Quote:
Originally Posted by BitchiBee
I think you are working under the assumption that all humans produce relatively close to each other. Human production in pretty much all fields follow zipfs law, or the pareto distribution. A tiny % of people produce the vast majority of the yield.
someone like bill gates has produced more wealth than millions of regular human beings. his kids being able to be lazy and rich is not because of some flaw in the system.
To be clear, I don't believe that social policy should aim for a correlation coefficient of 0. I'm in favor of so-called death taxes but I don't think they should be anywhere close to 100% of the deceased's wealth. I'm simply making the point that we don't have a pure meritocracy, where each individual's social status and wealth is a function only of their own hard work. Goofy's point about intergenerational mobility was a response to wil's line about "equality of opportunity".

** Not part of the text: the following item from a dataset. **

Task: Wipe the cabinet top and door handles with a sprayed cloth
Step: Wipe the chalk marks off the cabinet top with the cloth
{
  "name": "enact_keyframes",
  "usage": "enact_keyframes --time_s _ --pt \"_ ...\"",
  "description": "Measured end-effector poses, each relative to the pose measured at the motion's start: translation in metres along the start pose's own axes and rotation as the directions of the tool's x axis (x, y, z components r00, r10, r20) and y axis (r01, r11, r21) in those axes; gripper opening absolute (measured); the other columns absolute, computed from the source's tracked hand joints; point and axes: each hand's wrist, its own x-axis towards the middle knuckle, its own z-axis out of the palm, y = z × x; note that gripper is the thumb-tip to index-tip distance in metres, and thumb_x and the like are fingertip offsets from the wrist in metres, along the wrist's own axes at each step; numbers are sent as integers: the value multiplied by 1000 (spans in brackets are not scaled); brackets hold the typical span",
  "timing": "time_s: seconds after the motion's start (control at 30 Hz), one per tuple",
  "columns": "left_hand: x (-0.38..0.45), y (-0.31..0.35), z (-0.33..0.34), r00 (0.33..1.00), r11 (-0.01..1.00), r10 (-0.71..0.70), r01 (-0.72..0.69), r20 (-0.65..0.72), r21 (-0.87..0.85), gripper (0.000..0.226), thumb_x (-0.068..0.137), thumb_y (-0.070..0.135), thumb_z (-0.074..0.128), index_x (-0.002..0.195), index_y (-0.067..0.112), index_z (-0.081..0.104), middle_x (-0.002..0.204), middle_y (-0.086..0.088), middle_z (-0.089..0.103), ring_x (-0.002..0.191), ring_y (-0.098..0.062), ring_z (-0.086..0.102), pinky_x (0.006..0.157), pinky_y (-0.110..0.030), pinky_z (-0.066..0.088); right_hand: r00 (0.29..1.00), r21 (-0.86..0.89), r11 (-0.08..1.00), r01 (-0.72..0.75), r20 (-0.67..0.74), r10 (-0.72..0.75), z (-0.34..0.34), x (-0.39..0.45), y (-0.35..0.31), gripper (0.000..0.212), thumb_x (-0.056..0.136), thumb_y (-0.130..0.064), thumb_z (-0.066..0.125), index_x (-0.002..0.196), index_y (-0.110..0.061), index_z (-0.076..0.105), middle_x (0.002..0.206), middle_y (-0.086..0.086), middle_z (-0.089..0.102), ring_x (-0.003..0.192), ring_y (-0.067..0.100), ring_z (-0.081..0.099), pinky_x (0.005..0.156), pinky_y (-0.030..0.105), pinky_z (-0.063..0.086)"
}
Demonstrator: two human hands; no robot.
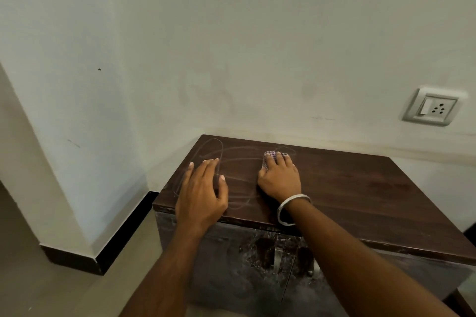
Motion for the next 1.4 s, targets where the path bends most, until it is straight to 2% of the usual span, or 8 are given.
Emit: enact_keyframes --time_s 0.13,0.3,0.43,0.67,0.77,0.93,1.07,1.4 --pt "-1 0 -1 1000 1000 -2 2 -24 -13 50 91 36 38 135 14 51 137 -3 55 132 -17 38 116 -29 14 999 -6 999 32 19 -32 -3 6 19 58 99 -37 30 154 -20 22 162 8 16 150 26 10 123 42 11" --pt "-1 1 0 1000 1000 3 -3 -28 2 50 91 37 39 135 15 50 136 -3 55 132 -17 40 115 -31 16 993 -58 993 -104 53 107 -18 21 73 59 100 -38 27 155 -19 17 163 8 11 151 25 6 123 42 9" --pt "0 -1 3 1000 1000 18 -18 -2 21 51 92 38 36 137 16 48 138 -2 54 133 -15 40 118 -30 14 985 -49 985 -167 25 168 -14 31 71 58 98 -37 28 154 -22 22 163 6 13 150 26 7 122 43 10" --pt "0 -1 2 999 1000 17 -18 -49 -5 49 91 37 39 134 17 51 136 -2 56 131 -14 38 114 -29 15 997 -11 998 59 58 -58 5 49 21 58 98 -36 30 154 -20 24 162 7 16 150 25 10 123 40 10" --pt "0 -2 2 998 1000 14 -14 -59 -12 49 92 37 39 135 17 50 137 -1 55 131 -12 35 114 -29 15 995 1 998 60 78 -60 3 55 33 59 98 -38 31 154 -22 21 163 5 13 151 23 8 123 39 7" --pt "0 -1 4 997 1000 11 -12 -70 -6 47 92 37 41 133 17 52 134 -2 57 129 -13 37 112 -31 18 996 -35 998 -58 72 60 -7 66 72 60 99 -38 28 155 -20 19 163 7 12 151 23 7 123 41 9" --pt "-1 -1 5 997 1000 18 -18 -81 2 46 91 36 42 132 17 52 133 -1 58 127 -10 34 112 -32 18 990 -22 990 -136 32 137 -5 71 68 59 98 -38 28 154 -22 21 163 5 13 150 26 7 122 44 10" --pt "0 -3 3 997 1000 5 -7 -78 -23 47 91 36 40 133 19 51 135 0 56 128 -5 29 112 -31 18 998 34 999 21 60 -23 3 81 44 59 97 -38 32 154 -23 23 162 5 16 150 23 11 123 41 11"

I *do* think that many Americans have attitudes about poverty which are excessively punitive. That is, I think they believe, without sufficient justification, that most people are poor simply because they don't work hard enough, and that therefore they don't deserve either government assistance or private sympathy. But mobility data illustrates the point that working hard is often insufficient, and that "equality of opportunity" is something of a myth.
The point, to me, is not therefore that we should create real "equality of opportunity" by using laws to entirely erase the benefit of being born wealthy. It's that we should stop framing debates about economic policy around this false premise that where people end up in life is purely a consequence of how hard they work, or don't.